**Your instructions:** The copy you give must match the listing below exactly and contain no pictures.

*** Begin section ***

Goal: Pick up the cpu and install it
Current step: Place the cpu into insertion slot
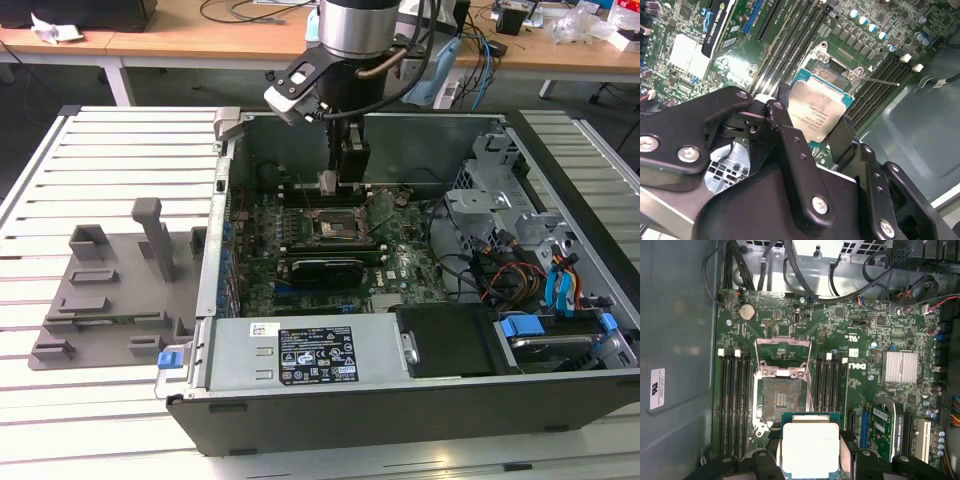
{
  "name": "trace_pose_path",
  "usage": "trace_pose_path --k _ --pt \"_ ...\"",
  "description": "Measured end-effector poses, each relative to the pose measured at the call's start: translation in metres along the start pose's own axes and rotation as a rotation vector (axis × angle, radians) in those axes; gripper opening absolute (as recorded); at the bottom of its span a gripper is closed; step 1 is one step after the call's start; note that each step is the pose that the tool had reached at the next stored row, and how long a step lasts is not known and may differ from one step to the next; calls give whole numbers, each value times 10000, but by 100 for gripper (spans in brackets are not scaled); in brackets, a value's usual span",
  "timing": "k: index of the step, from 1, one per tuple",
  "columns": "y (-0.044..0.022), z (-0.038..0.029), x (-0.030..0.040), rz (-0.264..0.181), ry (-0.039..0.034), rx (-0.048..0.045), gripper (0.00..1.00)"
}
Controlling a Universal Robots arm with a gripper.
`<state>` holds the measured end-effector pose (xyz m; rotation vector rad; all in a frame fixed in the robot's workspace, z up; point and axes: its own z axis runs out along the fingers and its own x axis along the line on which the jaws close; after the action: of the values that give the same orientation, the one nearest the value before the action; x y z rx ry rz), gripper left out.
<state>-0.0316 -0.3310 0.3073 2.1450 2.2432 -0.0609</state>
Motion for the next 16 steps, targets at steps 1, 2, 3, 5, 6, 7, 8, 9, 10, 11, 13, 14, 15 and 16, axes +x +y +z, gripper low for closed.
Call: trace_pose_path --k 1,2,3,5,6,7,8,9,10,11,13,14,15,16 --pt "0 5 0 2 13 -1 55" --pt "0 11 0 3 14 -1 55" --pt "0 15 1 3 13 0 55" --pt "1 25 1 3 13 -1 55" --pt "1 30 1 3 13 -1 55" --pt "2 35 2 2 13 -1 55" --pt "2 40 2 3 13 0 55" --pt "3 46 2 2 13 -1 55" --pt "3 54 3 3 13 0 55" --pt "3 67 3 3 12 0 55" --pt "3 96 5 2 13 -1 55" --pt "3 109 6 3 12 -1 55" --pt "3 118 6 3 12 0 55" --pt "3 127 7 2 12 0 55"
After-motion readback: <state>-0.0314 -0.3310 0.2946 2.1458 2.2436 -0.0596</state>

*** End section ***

**The answer:**
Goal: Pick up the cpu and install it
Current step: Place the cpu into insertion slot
{
  "name": "trace_pose_path",
  "usage": "trace_pose_path --k _ --pt \"_ ...\"",
  "description": "Measured end-effector poses, each relative to the pose measured at the call's start: translation in metres along the start pose's own axes and rotation as a rotation vector (axis × angle, radians) in those axes; gripper opening absolute (as recorded); at the bottom of its span a gripper is closed; step 1 is one step after the call's start; note that each step is the pose that the tool had reached at the next stored row, and how long a step lasts is not known and may differ from one step to the next; calls give whole numbers, each value times 10000, but by 100 for gripper (spans in brackets are not scaled); in brackets, a value's usual span",
  "timing": "k: index of the step, from 1, one per tuple",
  "columns": "y (-0.044..0.022), z (-0.038..0.029), x (-0.030..0.040), rz (-0.264..0.181), ry (-0.039..0.034), rx (-0.048..0.045), gripper (0.00..1.00)"
}
Controlling a Universal Robots arm with a gripper.
`<state>` holds the measured end-effector pose (xyz m; rotation vector rad; all in a frame fixed in the robot's workspace, z up; point and axes: its own z axis runs out along the fingers and its own x axis along the line on which the jaws close; after the action: of the values that give the same orientation, the one nearest the value before the action; x y z rx ry rz), gripper left out.
<state>-0.0316 -0.3310 0.3073 2.1450 2.2432 -0.0609</state>
Motion for the next 16 steps, targets at steps 1, 2, 3, 5, 6, 7, 8, 9, 10, 11, 13, 14, 15 and 16, axes +x +y +z, gripper low for closed.
Call: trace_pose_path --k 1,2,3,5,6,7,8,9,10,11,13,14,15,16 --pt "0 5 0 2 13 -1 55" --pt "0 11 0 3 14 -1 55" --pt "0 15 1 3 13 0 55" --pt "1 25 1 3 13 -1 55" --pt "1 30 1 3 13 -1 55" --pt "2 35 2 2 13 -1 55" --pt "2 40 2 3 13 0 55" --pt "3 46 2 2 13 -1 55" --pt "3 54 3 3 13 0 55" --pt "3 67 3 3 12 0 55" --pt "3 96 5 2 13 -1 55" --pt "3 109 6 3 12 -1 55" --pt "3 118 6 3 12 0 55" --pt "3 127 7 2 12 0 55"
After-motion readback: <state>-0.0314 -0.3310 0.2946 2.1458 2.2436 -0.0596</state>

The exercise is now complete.